How to complete this task >> Give back every record below, character for character.

* * * * * * * * *

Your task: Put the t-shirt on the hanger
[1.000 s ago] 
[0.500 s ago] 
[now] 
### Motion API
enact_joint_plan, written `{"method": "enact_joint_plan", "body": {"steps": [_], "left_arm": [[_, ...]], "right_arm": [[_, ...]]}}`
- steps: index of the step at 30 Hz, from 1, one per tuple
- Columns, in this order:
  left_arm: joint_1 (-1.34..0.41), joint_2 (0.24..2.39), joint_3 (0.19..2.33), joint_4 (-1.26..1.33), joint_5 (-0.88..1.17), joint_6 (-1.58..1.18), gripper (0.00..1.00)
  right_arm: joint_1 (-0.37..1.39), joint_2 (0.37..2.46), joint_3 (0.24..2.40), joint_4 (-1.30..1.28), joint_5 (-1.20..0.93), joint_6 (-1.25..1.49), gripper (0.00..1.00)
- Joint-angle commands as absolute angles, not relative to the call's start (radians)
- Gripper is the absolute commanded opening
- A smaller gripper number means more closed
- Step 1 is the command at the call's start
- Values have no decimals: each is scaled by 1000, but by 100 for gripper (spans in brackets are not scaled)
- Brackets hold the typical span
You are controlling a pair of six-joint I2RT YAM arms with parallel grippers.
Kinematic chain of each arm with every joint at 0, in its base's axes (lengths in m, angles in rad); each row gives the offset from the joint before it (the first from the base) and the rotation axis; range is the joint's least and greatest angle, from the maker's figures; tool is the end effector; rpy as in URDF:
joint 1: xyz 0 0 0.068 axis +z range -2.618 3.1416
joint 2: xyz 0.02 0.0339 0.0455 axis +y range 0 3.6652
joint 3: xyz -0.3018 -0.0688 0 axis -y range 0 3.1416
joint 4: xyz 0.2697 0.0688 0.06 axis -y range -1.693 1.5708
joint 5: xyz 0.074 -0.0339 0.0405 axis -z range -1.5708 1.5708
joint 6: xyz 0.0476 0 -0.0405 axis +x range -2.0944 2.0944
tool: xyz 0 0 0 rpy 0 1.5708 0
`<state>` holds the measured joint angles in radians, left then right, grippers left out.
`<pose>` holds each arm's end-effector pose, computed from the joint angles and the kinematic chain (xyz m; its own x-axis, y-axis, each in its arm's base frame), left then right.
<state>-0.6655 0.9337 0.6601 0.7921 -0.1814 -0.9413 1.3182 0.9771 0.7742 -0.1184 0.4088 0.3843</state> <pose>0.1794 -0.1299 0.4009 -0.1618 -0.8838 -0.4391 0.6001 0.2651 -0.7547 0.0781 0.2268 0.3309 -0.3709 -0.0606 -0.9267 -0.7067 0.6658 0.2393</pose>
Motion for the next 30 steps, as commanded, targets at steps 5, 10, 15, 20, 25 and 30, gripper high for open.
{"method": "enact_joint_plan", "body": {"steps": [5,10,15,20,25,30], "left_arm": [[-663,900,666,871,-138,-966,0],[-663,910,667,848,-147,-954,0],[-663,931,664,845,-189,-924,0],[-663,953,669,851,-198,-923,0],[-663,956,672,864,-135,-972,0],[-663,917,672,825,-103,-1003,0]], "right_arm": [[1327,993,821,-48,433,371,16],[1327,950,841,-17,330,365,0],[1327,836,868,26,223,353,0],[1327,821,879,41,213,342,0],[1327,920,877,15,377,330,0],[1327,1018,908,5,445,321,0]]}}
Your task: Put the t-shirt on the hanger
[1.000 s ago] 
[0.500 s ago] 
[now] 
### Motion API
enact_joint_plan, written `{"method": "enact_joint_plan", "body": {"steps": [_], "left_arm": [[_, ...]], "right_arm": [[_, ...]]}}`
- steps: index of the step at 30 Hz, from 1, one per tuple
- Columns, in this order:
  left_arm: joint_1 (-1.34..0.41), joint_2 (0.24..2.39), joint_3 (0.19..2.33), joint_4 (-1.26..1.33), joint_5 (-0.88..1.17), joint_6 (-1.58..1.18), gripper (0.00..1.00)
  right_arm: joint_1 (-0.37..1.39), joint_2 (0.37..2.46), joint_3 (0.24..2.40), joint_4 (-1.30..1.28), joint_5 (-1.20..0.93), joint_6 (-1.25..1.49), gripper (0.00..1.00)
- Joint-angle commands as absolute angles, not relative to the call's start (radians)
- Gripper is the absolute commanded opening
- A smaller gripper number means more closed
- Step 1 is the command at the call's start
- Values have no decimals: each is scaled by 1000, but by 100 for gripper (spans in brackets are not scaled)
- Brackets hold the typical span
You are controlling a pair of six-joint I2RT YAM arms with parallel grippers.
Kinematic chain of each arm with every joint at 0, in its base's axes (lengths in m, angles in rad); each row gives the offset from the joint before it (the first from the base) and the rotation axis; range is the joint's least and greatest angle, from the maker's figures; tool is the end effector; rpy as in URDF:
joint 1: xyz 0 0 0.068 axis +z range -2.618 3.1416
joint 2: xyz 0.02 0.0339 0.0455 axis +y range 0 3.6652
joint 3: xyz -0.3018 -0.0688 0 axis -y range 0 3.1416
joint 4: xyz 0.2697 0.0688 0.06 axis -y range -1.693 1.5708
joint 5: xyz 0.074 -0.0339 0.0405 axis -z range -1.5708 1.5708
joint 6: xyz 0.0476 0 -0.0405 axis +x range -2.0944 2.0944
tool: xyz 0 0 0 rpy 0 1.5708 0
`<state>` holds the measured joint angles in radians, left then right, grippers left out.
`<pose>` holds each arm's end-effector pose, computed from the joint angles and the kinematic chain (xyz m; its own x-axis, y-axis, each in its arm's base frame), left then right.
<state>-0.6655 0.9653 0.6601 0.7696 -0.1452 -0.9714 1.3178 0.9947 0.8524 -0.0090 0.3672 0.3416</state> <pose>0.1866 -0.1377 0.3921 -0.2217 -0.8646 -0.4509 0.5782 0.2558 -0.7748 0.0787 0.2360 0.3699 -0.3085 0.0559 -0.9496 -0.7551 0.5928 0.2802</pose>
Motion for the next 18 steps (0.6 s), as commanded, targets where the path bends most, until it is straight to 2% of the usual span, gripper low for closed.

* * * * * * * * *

Written answer >>
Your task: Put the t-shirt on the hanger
[1.000 s ago] 
[0.500 s ago] 
[now] 
### Motion API
enact_joint_plan, written `{"method": "enact_joint_plan", "body": {"steps": [_], "left_arm": [[_, ...]], "right_arm": [[_, ...]]}}`
- steps: index of the step at 30 Hz, from 1, one per tuple
- Columns, in this order:
  left_arm: joint_1 (-1.34..0.41), joint_2 (0.24..2.39), joint_3 (0.19..2.33), joint_4 (-1.26..1.33), joint_5 (-0.88..1.17), joint_6 (-1.58..1.18), gripper (0.00..1.00)
  right_arm: joint_1 (-0.37..1.39), joint_2 (0.37..2.46), joint_3 (0.24..2.40), joint_4 (-1.30..1.28), joint_5 (-1.20..0.93), joint_6 (-1.25..1.49), gripper (0.00..1.00)
- Joint-angle commands as absolute angles, not relative to the call's start (radians)
- Gripper is the absolute commanded opening
- A smaller gripper number means more closed
- Step 1 is the command at the call's start
- Values have no decimals: each is scaled by 1000, but by 100 for gripper (spans in brackets are not scaled)
- Brackets hold the typical span
You are controlling a pair of six-joint I2RT YAM arms with parallel grippers.
Kinematic chain of each arm with every joint at 0, in its base's axes (lengths in m, angles in rad); each row gives the offset from the joint before it (the first from the base) and the rotation axis; range is the joint's least and greatest angle, from the maker's figures; tool is the end effector; rpy as in URDF:
joint 1: xyz 0 0 0.068 axis +z range -2.618 3.1416
joint 2: xyz 0.02 0.0339 0.0455 axis +y range 0 3.6652
joint 3: xyz -0.3018 -0.0688 0 axis -y range 0 3.1416
joint 4: xyz 0.2697 0.0688 0.06 axis -y range -1.693 1.5708
joint 5: xyz 0.074 -0.0339 0.0405 axis -z range -1.5708 1.5708
joint 6: xyz 0.0476 0 -0.0405 axis +x range -2.0944 2.0944
tool: xyz 0 0 0 rpy 0 1.5708 0
`<state>` holds the measured joint angles in radians, left then right, grippers left out.
`<pose>` holds each arm's end-effector pose, computed from the joint angles and the kinematic chain (xyz m; its own x-axis, y-axis, each in its arm's base frame), left then right.
<state>-0.6655 0.9337 0.6601 0.7921 -0.1814 -0.9413 1.3182 0.9771 0.7742 -0.1184 0.4088 0.3843</state> <pose>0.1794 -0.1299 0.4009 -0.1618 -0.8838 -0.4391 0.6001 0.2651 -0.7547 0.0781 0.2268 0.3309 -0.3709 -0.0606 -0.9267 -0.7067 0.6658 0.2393</pose>
Motion for the next 30 steps, as commanded, targets at steps 5, 10, 15, 20, 25 and 30, gripper high for open.
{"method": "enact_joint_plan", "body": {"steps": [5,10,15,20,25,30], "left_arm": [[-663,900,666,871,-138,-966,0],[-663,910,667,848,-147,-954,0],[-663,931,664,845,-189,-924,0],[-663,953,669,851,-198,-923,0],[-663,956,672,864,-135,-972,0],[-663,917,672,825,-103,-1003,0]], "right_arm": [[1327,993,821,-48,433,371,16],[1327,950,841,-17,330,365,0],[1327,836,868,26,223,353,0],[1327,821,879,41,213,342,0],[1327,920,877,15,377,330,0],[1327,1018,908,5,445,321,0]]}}
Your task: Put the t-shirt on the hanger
[1.000 s ago] 
[0.500 s ago] 
[now] 
### Motion API
enact_joint_plan, written `{"method": "enact_joint_plan", "body": {"steps": [_], "left_arm": [[_, ...]], "right_arm": [[_, ...]]}}`
- steps: index of the step at 30 Hz, from 1, one per tuple
- Columns, in this order:
  left_arm: joint_1 (-1.34..0.41), joint_2 (0.24..2.39), joint_3 (0.19..2.33), joint_4 (-1.26..1.33), joint_5 (-0.88..1.17), joint_6 (-1.58..1.18), gripper (0.00..1.00)
  right_arm: joint_1 (-0.37..1.39), joint_2 (0.37..2.46), joint_3 (0.24..2.40), joint_4 (-1.30..1.28), joint_5 (-1.20..0.93), joint_6 (-1.25..1.49), gripper (0.00..1.00)
- Joint-angle commands as absolute angles, not relative to the call's start (radians)
- Gripper is the absolute commanded opening
- A smaller gripper number means more closed
- Step 1 is the command at the call's start
- Values have no decimals: each is scaled by 1000, but by 100 for gripper (spans in brackets are not scaled)
- Brackets hold the typical span
You are controlling a pair of six-joint I2RT YAM arms with parallel grippers.
Kinematic chain of each arm with every joint at 0, in its base's axes (lengths in m, angles in rad); each row gives the offset from the joint before it (the first from the base) and the rotation axis; range is the joint's least and greatest angle, from the maker's figures; tool is the end effector; rpy as in URDF:
joint 1: xyz 0 0 0.068 axis +z range -2.618 3.1416
joint 2: xyz 0.02 0.0339 0.0455 axis +y range 0 3.6652
joint 3: xyz -0.3018 -0.0688 0 axis -y range 0 3.1416
joint 4: xyz 0.2697 0.0688 0.06 axis -y range -1.693 1.5708
joint 5: xyz 0.074 -0.0339 0.0405 axis -z range -1.5708 1.5708
joint 6: xyz 0.0476 0 -0.0405 axis +x range -2.0944 2.0944
tool: xyz 0 0 0 rpy 0 1.5708 0
`<state>` holds the measured joint angles in radians, left then right, grippers left out.
`<pose>` holds each arm's end-effector pose, computed from the joint angles and the kinematic chain (xyz m; its own x-axis, y-axis, each in its arm's base frame), left then right.
<state>-0.6655 0.9653 0.6601 0.7696 -0.1452 -0.9714 1.3178 0.9947 0.8524 -0.0090 0.3672 0.3416</state> <pose>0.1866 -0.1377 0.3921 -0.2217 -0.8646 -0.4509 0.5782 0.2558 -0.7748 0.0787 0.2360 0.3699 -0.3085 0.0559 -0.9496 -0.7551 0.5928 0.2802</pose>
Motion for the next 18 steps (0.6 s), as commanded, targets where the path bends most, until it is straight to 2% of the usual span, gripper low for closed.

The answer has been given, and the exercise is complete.